Exercise prompt:
Nothing but a number should be given: how many lines in the entries below include the string "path".

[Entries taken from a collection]
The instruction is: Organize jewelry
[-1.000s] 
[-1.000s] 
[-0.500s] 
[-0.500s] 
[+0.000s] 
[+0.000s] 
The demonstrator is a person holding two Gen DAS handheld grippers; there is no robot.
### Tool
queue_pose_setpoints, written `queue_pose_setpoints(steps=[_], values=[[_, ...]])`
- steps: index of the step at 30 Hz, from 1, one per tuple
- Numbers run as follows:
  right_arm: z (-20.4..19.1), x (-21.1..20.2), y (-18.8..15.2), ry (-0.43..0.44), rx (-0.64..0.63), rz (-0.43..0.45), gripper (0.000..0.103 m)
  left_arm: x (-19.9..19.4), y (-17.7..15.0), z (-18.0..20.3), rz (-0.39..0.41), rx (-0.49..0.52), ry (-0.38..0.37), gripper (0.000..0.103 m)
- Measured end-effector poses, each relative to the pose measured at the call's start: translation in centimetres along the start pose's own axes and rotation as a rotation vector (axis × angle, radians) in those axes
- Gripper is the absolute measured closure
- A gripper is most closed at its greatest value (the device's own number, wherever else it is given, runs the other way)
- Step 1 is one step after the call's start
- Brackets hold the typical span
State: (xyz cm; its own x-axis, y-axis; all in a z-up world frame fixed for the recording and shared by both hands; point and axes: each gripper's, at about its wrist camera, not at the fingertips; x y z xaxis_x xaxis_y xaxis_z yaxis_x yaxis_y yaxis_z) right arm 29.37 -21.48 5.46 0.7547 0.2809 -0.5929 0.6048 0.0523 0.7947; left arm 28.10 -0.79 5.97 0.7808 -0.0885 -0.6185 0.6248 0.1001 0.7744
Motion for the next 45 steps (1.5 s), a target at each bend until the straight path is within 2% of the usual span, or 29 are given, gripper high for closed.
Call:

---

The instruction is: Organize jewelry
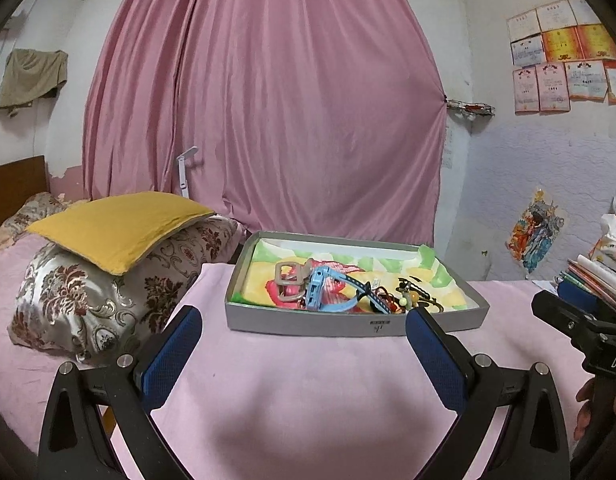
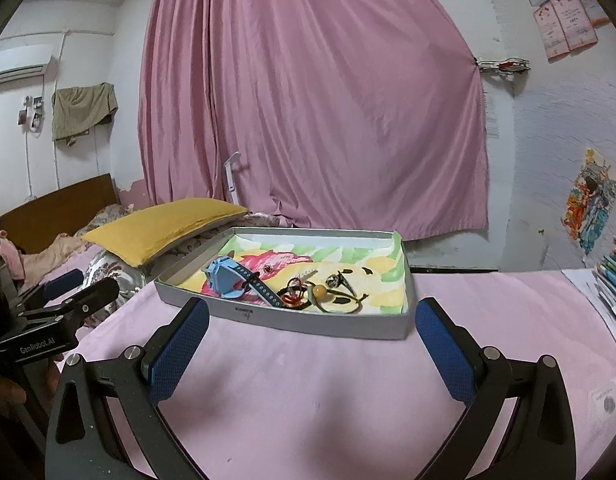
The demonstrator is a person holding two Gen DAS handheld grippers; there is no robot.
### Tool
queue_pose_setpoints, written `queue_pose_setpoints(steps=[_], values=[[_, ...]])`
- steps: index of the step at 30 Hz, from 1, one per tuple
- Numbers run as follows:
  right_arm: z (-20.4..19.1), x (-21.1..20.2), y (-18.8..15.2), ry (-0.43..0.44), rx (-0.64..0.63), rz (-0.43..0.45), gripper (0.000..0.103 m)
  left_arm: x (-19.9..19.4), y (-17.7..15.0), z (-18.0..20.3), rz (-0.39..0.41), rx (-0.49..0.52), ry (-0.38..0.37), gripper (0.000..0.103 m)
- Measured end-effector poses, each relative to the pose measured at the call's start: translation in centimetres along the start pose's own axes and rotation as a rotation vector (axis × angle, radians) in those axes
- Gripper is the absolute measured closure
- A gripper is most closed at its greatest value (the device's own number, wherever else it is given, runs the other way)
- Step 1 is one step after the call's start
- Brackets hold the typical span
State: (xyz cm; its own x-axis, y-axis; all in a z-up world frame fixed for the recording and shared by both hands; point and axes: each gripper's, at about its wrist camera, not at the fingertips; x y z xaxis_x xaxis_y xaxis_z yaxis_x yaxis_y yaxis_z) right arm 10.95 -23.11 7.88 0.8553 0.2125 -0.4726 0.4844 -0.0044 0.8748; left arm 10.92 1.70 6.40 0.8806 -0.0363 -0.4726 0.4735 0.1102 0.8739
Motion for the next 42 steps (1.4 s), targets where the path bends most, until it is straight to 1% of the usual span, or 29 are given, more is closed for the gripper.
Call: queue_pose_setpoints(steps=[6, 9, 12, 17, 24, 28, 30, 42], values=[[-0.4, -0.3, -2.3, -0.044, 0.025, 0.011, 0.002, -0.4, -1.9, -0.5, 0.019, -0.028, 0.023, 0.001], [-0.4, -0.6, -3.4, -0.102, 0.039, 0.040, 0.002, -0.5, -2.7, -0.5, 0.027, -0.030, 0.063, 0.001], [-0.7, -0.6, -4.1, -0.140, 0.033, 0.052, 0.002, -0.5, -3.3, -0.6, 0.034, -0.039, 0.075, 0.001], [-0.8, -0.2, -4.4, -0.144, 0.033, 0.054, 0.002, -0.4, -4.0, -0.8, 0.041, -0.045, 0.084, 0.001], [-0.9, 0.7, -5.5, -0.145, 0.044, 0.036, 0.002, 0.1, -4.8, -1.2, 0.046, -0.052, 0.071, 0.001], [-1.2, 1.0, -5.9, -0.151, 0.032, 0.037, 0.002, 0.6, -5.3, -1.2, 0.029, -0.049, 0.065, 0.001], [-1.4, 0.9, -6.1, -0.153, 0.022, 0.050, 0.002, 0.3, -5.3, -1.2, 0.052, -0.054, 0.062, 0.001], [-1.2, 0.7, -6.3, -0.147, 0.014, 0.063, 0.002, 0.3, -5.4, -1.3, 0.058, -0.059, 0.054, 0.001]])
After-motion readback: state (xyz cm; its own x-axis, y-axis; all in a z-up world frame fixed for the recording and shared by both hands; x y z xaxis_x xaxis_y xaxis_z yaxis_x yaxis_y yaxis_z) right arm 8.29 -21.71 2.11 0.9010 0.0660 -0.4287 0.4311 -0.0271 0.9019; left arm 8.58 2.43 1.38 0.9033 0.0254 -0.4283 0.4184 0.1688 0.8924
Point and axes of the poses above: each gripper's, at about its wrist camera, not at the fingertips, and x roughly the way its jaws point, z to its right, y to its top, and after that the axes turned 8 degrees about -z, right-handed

Result of this exercise:
2